Horton v Fanourakis And Others (5 of 2013) [2013] SZSC 68 (29 November 2013)


IN THE SUPREME COURT OF SWAZILAND


Civil Appeal No: 05/2013

In the matter between:

ANTOINETTE CHARMAINE HORTON APPELLANT


AND


ROY DOUGLAS NICOLAS FANOURAKIS FIRST RESPONDENT

REGISTRAR OF DEEDS SECOND RESPONDENT

ATTORNEY GENERAL THIRD RESPONDENT


Neutral citation: Antoinette Charmaine Horton v. Roy Douglas Nicolas Fanourakis and Two Others (05/2013) [2013] SZSC68 (2013)


Coram: A.M. EBRAHIM, JA

S.A. MOORE, JA

M.C.B. MAPHALALA, JA

Heard: 15 November 2013

Delivered: 29 November 2013


Summary



Civil Appeal – interlocutory interdict – appeal against the judgment of the Court a quo dismissing the application for an interim interdict – the basis of the appeal being that the Court a quo never dealt with the interim interdict in its judgment but only dealt with Universal Partnership – held that for the application to have succeeded, appellant had to prove, inter alia, the existence of a prima facie right to the property whose transfer it seeks to interdict – held further that in order to do so, appellant had to establish that a Universal Partnership existed between the appellant and first respondent – appeal dismissed with costs.


JUDGMENT


M.C.B. MAPHALALA, JA


[1] The appellant instituted Motion Proceedings in the Court a quo against the first, second and third respondents, on an urgent basis, for an interim relief operating with immediate effect interdicting the transfer of Portion 3 of Consolidated Farm Peebles Block (South) No. 8, Manzini District, Swaziland into the name of The San – Roy Trust pending the determination of an action to be filed by the appellant to declare the relationship between the parties as a Universal Partnership. She further sought an order for costs in the event of opposition to the application.

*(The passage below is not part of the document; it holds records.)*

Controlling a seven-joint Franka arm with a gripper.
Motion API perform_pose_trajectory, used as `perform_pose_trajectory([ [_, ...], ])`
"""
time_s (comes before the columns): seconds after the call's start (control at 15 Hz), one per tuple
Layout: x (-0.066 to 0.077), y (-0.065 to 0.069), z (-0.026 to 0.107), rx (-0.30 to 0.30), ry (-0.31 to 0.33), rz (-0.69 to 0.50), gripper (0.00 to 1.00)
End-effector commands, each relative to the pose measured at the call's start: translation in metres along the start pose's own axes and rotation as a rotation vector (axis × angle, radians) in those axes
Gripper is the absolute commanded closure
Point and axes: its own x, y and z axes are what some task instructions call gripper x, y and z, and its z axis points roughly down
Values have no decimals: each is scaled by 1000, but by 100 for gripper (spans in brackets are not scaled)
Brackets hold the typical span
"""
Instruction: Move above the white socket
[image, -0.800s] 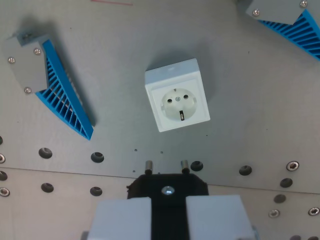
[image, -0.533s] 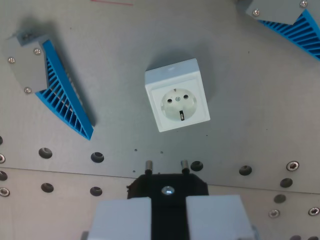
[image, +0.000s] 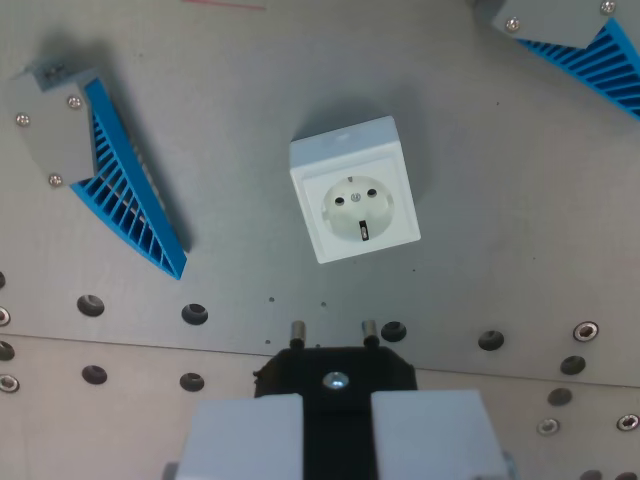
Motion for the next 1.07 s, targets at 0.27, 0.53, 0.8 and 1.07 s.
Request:
perform_pose_trajectory([
  [0.27, -2, 1, 10, -3, 20, -38, 100],
  [0.53, -5, 3, 18, -4, 43, -62, 100],
  [0.8, -8, 5, 30, -7, 58, -83, 100],
  [1.07, -11, 7, 44, -10, 60, -112, 100],
])
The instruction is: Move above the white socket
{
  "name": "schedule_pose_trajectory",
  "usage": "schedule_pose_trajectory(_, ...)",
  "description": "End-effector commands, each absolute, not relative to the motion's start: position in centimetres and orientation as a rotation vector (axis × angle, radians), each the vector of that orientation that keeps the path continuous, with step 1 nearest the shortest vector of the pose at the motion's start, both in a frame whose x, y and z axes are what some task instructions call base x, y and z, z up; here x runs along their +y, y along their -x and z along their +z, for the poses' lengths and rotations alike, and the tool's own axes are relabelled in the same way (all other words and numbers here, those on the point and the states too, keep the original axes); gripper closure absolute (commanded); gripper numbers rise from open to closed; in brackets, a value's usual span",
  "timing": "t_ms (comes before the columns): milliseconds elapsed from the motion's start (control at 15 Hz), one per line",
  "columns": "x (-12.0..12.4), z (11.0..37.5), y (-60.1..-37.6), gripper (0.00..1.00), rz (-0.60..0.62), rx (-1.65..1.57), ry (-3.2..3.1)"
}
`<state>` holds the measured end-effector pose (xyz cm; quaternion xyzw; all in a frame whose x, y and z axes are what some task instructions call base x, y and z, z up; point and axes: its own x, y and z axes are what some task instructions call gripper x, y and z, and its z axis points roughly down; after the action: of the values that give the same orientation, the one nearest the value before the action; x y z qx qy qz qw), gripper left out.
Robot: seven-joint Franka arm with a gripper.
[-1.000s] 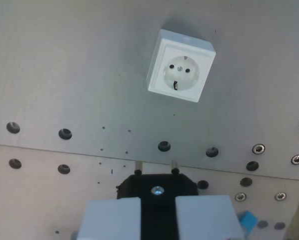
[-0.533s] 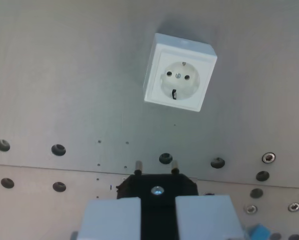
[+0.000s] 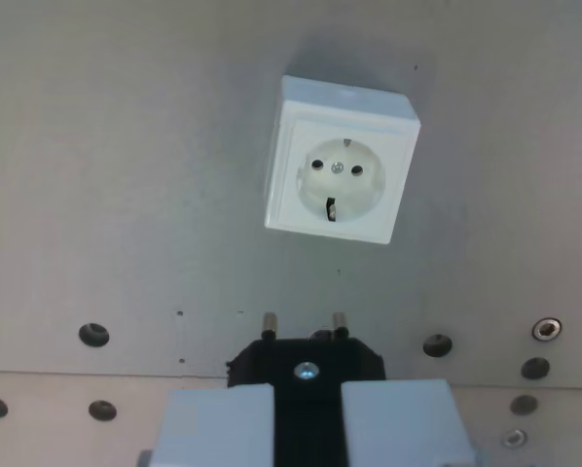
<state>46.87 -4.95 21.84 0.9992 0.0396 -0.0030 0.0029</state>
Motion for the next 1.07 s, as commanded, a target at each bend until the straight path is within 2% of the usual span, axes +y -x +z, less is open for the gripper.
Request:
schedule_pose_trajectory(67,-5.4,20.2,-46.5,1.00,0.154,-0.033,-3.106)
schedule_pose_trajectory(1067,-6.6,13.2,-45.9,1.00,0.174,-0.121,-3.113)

[2] The Court a quo dismissed the application on the 23rd January 2013 on the basis that the appellant has failed to establish the existence of a Universal Partnership between the appellant and the first respondent. The appellant filed a Notice of Appeal timeously on the 24th January 2013; however, she did not file the Record of Proceedings until the 19th September 2013. The Record had to be filed within two months of the date of noting of the appeal. However, during the appeal, the application for condonation for the late filing of the Record was not opposed by the respondent; and, the Court granted the application.


[3] The appellant raised three grounds of appeal. Firstly, that the learned judge a quo erred in law and in fact and committed a gross irregularity by determining the issue of the legal existence or otherwise of a Universal Partnership yet she had to decide whether or not the appellant was entitled to an interdict pending an action to determine whether the property sought to be transferred formed part of the assets of a Universal Partnership between the appellant and the first respondent. Secondly, that the learned judge a quo erred in law and in fact in not granting an interlocutory interdict on the facts of the particular case. Thirdly, that the judge a quo erred in law and in fact in deciding the issue of the existence or otherwise of a Universal Partnership on Motion Proceedings yet there were material disputes of fact.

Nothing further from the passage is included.